Chapter 24
Chapter twenty-four
Roses
Carrson
I follow Becky up the front steps, my focus fixed on the wrought-iron railing, on the key in my hand, on anything but the way her hips sway.
She steps aside, and I unlock the door. It swings open smoothly, maintained too well for a house no one really lives in anymore.
Cool air spills out to meet us. Slightly stale.
The kind that’s been sitting in the same rooms for a long time.
I step inside.
The floor is polished dark wood, reflecting the light that slips in behind us.
Becky follows a step behind me, and when she goes silent, I’m not surprised. The house does that to people.
The entryway stretches out in every direction, hallways branching off, doorways left slightly ajar, offering glimpses of rooms beyond. Everything is clean. Ordered. Untouched. As if no one ever left. The air smells faintly of wood polish and old stone.
My hand closes around the keys in my palm, metal digging into flesh, as I walk into a living room, one of many.
Becky trails me.
“This place is…”
She doesn’t finish.
I glance back.
Her eyes move across everything, taking in the scale of it, the details. Gold leaf wallpaper. Stained-glass lampshades. Carpet thick enough to swallow every footstep.
“It’s a lot,” she says finally.
That’s one way to put it.
“There’s a housekeeper and a butler. They come early to set everything up,” I explain as we walk from that room into the main hall, at the base of the giant curved staircase that leads to the upper floors. “They’re usually gone before I wake up.”
I pause, realizing she’s not behind me anymore. A step back reveals Becky, her eyes staring at the massive stained glass that makes up the ceiling three stories above us. It shows a garden of red roses, thousands of them, tumbling and intertwining, all bound together with thorn-tipped vines.
“Whoa,” she says in an awed whisper, head tilted back, again showing off that long, slender neck.
“Come along,” I say, walking ahead so I don’t linger on the view.
I give her the tour. Kitchen. Family room. Dining room. The guest bedroom where she’ll sleep. It’s right next to mine, also a guest bedroom. I don’t sleep in my boyhood room here, and I’ll never sleep in the master bedroom.
That was my father’s.
Becky follows without questioning, her eyes everywhere.
Her favorite is the ballroom. She gasps when I fling its double doors wide.

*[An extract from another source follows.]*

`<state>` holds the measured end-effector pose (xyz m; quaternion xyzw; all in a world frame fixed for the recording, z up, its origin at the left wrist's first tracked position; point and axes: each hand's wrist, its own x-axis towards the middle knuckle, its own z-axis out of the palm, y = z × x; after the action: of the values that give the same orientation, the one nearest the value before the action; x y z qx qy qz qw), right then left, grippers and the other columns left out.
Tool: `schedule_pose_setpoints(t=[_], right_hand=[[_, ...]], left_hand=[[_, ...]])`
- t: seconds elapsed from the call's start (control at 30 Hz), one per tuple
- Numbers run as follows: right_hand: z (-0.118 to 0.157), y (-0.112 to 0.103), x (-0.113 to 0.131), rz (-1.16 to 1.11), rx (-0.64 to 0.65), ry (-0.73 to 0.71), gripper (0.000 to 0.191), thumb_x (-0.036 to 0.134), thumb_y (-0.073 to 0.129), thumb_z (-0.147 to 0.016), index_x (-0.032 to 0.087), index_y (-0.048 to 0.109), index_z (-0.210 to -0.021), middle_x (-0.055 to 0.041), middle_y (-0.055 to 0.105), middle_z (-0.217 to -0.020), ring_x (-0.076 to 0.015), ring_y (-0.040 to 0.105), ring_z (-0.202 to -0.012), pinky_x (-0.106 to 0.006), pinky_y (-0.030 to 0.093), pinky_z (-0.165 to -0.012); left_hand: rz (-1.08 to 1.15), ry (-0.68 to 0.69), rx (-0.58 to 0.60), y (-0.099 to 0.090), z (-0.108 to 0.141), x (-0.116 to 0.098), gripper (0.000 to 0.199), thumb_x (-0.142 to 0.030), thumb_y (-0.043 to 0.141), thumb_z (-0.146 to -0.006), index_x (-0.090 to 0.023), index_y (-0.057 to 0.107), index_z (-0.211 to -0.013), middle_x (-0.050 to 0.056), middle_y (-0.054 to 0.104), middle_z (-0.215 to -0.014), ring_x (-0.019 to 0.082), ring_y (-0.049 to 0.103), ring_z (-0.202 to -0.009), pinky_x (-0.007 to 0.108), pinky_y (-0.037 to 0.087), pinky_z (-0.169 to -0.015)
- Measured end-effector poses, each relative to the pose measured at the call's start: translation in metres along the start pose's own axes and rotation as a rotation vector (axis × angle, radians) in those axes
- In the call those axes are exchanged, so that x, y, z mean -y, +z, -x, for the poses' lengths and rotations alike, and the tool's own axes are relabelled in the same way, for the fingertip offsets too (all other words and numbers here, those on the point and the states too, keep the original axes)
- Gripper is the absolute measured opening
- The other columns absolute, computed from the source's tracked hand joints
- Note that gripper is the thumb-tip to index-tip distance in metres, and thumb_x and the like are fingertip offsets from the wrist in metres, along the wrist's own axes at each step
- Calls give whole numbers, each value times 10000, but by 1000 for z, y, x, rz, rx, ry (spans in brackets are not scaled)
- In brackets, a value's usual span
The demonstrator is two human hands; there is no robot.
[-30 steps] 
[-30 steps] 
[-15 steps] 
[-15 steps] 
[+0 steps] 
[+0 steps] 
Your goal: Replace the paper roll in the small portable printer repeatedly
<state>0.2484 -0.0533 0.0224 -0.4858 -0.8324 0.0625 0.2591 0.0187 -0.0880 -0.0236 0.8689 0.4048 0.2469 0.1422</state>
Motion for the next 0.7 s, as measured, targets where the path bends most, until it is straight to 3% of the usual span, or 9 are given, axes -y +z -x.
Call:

Inlaid floors. High ceilings. Windows that run nearly the full length of the walls, letting in the last of the afternoon light.
It spills across the wood in long, pale lines, catching dust that hangs in the air.
Chandeliers are strung high over our heads.
If I turned them on, they’d glitter, but I don’t.
I prefer this room without them, muted shadows and softened corners.
Priceless statues sit in alcoves, frozen in place.
Becky steps past me.
Her shoes tap against the floor as she walks further in, turning slowly.
“Oh my God…”
Her voice echoes. Everything does in here.
I stay where I am, standing inside the doorway, watching her.
She’s smaller in this room.
Not diminished.
Just…framed.
Like she belongs in it.
She spins in a circle, arms lifting from her sides as if she can’t help it.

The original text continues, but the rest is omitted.